ACTIVITY - All entries must be given again in full, exactly as they were supplied.
*** ENTRIES PROVIDED ***
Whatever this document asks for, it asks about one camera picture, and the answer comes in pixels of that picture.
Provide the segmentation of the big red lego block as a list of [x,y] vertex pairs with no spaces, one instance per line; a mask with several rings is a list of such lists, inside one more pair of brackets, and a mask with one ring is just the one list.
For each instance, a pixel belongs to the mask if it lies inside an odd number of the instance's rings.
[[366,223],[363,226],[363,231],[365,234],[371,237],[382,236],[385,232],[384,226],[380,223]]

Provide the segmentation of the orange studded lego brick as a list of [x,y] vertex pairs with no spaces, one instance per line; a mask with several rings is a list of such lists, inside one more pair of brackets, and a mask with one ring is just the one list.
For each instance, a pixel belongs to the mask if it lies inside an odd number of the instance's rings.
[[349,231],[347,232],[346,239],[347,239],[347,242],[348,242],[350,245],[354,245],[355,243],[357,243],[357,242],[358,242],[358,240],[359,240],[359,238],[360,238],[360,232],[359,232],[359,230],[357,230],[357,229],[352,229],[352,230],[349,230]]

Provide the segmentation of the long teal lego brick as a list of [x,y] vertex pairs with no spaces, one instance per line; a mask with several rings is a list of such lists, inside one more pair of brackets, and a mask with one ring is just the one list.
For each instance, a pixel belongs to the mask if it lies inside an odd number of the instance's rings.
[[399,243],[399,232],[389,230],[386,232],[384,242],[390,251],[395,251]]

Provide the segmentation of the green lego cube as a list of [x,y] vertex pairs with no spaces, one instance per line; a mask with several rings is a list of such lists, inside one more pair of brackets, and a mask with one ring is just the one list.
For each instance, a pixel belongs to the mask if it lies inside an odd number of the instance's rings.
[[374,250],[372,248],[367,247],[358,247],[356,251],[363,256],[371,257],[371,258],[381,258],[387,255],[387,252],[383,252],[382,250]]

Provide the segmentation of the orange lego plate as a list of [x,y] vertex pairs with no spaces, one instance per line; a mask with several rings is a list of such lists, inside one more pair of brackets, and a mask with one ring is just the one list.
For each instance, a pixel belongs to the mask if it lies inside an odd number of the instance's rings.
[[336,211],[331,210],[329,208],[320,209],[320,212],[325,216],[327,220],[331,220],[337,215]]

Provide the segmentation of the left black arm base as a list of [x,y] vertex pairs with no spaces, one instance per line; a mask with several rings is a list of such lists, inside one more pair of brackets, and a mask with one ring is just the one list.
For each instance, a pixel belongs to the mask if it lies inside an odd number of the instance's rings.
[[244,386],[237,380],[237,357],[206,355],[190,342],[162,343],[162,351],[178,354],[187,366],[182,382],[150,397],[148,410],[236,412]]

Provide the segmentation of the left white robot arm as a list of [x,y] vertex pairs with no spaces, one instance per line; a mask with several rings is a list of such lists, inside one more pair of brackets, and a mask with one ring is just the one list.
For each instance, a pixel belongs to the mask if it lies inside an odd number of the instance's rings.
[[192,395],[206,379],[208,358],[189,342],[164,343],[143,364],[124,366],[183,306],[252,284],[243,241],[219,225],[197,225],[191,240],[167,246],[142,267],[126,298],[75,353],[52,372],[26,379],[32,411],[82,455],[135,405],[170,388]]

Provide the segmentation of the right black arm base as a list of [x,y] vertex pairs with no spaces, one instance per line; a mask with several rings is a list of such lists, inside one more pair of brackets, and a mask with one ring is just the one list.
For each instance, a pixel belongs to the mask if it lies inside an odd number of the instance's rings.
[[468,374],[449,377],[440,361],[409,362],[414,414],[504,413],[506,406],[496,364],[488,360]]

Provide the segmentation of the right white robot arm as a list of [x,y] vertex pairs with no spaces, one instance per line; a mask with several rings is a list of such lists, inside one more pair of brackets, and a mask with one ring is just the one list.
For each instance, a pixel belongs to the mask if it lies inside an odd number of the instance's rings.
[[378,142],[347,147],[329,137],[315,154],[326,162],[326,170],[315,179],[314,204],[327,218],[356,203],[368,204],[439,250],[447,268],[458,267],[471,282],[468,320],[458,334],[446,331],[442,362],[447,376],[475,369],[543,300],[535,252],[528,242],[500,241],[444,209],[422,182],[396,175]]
*** End of ENTRIES PROVIDED ***
YOUR SOLUTION -
Whatever this document asks for, it asks about one camera picture, and the answer comes in pixels of that picture.
Provide the segmentation of the big red lego block as a list of [x,y] vertex pairs with no spaces, one instance per line; a mask with several rings is a list of such lists, inside one more pair of brackets, and a mask with one ring is just the one list.
For each instance, a pixel belongs to the mask if it lies inside an odd number of the instance's rings.
[[366,223],[363,226],[363,231],[365,234],[371,237],[382,236],[385,232],[384,226],[380,223]]

Provide the segmentation of the orange studded lego brick as a list of [x,y] vertex pairs with no spaces, one instance per line; a mask with several rings is a list of such lists, inside one more pair of brackets, and a mask with one ring is just the one list.
For each instance, a pixel belongs to the mask if it lies inside an odd number of the instance's rings.
[[349,231],[347,232],[346,239],[347,239],[347,242],[348,242],[350,245],[354,245],[355,243],[357,243],[357,242],[358,242],[358,240],[359,240],[359,238],[360,238],[360,232],[359,232],[359,230],[357,230],[357,229],[352,229],[352,230],[349,230]]

Provide the segmentation of the long teal lego brick as a list of [x,y] vertex pairs with no spaces, one instance per line; a mask with several rings is a list of such lists, inside one more pair of brackets, and a mask with one ring is just the one list.
For each instance, a pixel belongs to the mask if it lies inside an odd number of the instance's rings.
[[399,243],[399,232],[389,230],[386,232],[384,242],[390,251],[395,251]]

Provide the segmentation of the green lego cube as a list of [x,y] vertex pairs with no spaces, one instance per line; a mask with several rings is a list of such lists, inside one more pair of brackets, and a mask with one ring is just the one list.
For each instance, a pixel belongs to the mask if it lies inside an odd number of the instance's rings.
[[374,250],[372,248],[367,247],[358,247],[356,251],[363,256],[371,257],[371,258],[381,258],[387,255],[387,252],[383,252],[382,250]]

Provide the segmentation of the orange lego plate as a list of [x,y] vertex pairs with no spaces, one instance per line; a mask with several rings is a list of such lists, inside one more pair of brackets, and a mask with one ring is just the one list.
For each instance, a pixel belongs to the mask if it lies inside an odd number of the instance's rings.
[[336,211],[331,210],[329,208],[320,209],[320,212],[325,216],[327,220],[331,220],[337,215]]

Provide the segmentation of the left black arm base as a list of [x,y] vertex pairs with no spaces, one instance per line; a mask with several rings is a list of such lists, inside one more pair of brackets, and a mask with one ring is just the one list.
For each instance, a pixel belongs to the mask if it lies inside an odd number of the instance's rings.
[[244,386],[237,380],[237,357],[206,355],[190,342],[162,343],[162,351],[178,354],[187,366],[182,382],[150,397],[148,410],[236,412]]

Provide the segmentation of the left white robot arm as a list of [x,y] vertex pairs with no spaces, one instance per line; a mask with several rings is a list of such lists, inside one more pair of brackets, and a mask with one ring is just the one list.
For each instance, a pixel belongs to the mask if it lies inside an odd number of the instance's rings.
[[192,395],[206,379],[208,358],[189,342],[164,343],[143,364],[124,366],[183,306],[252,284],[243,241],[219,225],[197,225],[191,240],[167,246],[142,267],[126,298],[75,353],[52,372],[26,379],[32,411],[82,455],[135,405],[170,388]]

Provide the segmentation of the right black arm base as a list of [x,y] vertex pairs with no spaces, one instance per line; a mask with several rings is a list of such lists, inside one more pair of brackets, and a mask with one ring is just the one list.
For each instance, a pixel belongs to the mask if it lies inside an odd number of the instance's rings.
[[468,374],[449,377],[440,361],[409,362],[414,414],[504,413],[506,406],[496,364],[488,360]]

Provide the segmentation of the right white robot arm as a list of [x,y] vertex pairs with no spaces, one instance per line; a mask with several rings is a list of such lists, inside one more pair of brackets, and a mask with one ring is just the one list.
For each instance, a pixel belongs to the mask if it lies inside an odd number of the instance's rings.
[[378,142],[347,147],[329,137],[315,154],[326,162],[326,170],[315,179],[314,204],[327,218],[356,203],[368,204],[439,250],[447,268],[458,267],[471,282],[468,320],[458,334],[446,331],[442,362],[447,376],[475,369],[543,300],[535,252],[528,242],[500,241],[444,209],[422,182],[396,175]]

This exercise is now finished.